*** Begin section ***

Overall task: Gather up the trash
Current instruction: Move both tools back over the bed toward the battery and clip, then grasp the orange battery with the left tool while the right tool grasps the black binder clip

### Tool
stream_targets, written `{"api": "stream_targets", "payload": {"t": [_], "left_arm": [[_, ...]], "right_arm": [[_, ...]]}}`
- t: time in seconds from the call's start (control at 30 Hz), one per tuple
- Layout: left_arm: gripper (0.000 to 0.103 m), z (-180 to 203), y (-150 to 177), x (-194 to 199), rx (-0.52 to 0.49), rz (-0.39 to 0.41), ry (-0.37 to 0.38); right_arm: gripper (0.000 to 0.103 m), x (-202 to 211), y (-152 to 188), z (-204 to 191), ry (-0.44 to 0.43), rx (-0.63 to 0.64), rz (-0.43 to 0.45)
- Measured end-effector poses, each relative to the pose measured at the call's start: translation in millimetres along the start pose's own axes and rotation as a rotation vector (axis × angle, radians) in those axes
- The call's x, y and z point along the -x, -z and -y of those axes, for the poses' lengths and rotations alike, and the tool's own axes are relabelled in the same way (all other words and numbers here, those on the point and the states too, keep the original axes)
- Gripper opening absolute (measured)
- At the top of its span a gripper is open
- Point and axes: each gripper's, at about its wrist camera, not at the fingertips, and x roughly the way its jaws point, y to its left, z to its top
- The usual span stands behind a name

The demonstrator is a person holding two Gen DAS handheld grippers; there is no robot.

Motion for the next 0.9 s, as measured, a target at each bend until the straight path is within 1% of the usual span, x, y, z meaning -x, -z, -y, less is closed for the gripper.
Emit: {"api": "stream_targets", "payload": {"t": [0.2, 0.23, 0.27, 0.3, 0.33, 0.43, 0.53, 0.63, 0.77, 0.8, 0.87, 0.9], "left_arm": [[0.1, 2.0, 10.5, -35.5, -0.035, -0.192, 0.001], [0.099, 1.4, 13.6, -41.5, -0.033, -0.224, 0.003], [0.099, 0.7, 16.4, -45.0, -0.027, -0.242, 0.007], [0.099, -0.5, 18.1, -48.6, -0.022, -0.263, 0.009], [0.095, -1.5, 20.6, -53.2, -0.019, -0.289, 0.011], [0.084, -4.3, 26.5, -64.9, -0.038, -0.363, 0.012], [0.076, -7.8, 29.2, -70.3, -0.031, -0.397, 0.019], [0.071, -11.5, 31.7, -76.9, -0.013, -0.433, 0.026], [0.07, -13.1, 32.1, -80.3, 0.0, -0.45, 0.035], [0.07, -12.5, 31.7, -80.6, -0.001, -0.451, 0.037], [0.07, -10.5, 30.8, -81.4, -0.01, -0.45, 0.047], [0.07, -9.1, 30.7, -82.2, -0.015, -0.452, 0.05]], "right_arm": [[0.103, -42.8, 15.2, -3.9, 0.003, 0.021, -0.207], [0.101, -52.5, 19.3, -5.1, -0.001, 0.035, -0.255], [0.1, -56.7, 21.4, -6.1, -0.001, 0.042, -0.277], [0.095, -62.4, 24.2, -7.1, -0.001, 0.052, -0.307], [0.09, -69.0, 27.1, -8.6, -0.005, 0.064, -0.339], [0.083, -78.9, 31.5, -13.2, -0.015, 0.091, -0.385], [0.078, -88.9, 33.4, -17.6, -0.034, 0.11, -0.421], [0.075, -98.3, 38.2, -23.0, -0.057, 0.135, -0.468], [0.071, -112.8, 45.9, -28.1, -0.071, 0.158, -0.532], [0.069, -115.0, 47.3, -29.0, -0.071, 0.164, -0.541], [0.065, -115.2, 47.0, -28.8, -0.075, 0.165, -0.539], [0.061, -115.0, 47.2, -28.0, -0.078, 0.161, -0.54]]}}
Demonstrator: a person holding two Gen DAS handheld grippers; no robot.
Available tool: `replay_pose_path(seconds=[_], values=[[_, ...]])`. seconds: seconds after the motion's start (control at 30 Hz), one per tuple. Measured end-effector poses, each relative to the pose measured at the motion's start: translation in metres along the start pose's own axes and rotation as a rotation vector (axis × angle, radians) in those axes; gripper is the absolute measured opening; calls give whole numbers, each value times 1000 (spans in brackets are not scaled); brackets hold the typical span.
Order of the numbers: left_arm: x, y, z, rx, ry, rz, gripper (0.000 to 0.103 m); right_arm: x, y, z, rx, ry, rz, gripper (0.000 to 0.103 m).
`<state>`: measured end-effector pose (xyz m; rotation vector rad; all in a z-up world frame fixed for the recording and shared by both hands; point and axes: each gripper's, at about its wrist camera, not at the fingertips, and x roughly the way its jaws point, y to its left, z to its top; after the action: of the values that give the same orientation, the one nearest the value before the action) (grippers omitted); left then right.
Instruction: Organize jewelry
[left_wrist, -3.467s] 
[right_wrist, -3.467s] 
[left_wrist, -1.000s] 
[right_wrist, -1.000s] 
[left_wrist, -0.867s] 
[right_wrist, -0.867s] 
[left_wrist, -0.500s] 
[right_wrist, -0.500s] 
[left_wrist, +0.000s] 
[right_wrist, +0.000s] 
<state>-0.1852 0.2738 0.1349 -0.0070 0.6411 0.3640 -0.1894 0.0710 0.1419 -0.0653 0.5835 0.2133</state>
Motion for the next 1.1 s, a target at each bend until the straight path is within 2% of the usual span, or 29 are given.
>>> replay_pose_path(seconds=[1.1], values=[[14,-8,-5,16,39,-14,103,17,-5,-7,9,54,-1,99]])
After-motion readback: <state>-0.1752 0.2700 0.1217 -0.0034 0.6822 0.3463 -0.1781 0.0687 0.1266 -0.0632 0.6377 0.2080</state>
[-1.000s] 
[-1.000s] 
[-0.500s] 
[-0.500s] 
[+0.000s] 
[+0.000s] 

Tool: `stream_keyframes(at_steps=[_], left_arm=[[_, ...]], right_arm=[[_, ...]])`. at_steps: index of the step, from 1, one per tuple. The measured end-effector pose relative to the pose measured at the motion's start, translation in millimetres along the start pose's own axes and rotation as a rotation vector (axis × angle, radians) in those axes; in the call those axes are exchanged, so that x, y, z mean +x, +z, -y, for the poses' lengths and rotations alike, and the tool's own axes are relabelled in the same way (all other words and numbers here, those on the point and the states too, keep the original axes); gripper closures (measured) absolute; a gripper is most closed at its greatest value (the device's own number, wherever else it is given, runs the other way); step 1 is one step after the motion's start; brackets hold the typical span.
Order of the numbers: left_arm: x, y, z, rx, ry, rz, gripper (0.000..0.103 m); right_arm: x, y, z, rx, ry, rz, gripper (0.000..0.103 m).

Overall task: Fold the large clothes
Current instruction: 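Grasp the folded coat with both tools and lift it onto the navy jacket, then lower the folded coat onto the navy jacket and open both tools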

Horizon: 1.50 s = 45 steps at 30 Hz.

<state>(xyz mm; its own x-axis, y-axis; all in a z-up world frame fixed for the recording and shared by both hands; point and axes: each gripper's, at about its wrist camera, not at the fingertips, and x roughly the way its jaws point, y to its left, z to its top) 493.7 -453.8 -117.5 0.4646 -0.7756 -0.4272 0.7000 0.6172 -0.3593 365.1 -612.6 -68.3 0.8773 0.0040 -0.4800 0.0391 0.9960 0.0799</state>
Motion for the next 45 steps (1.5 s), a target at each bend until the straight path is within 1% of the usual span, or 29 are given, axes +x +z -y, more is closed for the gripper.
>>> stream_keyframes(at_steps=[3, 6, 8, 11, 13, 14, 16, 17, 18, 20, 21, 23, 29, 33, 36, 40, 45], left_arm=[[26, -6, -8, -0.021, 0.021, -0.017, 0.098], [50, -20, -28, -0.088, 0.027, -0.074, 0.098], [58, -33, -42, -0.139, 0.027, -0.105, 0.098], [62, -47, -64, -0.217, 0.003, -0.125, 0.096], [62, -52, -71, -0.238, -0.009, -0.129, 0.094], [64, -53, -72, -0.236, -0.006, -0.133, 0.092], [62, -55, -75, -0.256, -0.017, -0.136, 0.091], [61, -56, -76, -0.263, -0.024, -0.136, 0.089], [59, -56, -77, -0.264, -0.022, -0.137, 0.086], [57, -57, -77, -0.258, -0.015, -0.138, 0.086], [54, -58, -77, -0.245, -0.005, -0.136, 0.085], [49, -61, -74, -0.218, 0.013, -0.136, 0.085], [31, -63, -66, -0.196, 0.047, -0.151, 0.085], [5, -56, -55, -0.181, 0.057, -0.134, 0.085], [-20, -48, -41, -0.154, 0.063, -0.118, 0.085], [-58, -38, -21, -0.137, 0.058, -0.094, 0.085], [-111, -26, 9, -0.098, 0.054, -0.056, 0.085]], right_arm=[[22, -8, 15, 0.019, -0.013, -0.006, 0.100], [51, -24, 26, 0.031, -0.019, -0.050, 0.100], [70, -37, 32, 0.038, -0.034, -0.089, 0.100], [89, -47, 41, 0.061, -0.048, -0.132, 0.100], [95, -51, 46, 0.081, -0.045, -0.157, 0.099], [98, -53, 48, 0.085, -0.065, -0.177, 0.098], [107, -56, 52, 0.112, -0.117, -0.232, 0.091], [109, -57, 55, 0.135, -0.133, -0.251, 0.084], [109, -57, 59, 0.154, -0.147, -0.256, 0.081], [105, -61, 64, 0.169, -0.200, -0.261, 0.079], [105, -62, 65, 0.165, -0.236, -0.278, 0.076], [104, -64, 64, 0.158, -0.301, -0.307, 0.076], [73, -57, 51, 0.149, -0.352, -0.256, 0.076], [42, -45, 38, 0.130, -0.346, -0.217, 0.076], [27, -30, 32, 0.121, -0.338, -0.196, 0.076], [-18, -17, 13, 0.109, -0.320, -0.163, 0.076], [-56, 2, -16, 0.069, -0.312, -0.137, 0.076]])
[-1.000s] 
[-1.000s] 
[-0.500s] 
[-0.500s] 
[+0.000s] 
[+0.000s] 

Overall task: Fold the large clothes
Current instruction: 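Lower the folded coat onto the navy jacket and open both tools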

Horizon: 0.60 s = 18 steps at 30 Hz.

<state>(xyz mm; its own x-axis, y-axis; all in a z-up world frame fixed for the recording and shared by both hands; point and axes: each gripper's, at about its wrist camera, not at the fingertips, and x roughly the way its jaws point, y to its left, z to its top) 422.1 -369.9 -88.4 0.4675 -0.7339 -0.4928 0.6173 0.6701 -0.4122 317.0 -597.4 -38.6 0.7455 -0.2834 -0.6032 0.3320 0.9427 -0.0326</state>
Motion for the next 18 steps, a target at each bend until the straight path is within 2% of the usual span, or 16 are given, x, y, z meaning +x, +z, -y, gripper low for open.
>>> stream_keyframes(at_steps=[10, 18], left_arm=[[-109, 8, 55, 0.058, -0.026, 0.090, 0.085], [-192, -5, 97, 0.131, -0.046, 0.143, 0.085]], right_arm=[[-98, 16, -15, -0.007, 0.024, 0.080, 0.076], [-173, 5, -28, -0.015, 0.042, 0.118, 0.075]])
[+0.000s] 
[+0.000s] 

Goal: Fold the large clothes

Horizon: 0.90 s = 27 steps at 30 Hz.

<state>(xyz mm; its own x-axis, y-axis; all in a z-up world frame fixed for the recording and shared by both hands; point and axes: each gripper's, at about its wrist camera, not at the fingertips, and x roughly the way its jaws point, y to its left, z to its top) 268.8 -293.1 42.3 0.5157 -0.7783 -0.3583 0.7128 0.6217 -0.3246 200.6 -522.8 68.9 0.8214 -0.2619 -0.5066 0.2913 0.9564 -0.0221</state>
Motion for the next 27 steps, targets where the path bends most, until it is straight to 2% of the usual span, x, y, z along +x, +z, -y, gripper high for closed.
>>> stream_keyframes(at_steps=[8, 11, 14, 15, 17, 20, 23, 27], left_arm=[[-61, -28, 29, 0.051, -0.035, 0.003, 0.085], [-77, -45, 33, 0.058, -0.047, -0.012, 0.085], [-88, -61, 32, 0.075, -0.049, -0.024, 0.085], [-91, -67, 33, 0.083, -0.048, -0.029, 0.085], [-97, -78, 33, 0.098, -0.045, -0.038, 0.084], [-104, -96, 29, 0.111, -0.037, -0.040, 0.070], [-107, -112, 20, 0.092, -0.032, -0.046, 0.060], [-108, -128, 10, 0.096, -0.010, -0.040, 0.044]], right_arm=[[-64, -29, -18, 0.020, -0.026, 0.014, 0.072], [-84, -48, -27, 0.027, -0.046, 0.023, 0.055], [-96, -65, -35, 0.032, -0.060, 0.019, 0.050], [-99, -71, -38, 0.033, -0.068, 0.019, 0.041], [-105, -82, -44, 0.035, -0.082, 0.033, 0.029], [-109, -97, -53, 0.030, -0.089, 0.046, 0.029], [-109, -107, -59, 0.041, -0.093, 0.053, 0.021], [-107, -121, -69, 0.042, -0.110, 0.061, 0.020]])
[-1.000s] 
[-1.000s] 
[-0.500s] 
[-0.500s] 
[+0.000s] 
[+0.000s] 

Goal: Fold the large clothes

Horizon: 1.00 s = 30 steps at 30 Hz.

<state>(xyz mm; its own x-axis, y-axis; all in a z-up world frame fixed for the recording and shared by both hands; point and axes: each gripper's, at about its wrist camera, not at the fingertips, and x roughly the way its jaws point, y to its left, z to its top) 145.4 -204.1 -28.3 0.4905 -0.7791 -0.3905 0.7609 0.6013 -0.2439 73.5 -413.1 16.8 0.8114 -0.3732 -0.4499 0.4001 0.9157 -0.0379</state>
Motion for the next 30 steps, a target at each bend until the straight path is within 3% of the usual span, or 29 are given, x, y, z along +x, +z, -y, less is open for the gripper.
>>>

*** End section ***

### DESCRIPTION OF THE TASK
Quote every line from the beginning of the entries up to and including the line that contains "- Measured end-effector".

### PROBLEM SOLUTION
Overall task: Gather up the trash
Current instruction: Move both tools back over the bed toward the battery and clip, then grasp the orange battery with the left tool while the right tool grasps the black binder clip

### Tool
stream_targets, written `{"api": "stream_targets", "payload": {"t": [_], "left_arm": [[_, ...]], "right_arm": [[_, ...]]}}`
- t: time in seconds from the call's start (control at 30 Hz), one per tuple
- Layout: left_arm: gripper (0.000 to 0.103 m), z (-180 to 203), y (-150 to 177), x (-194 to 199), rx (-0.52 to 0.49), rz (-0.39 to 0.41), ry (-0.37 to 0.38); right_arm: gripper (0.000 to 0.103 m), x (-202 to 211), y (-152 to 188), z (-204 to 191), ry (-0.44 to 0.43), rx (-0.63 to 0.64), rz (-0.43 to 0.45)
- Measured end-effector poses, each relative to the pose measured at the call's start: translation in millimetres along the start pose's own axes and rotation as a rotation vector (axis × angle, radians) in those axes

What the exercise asked for has been given in full.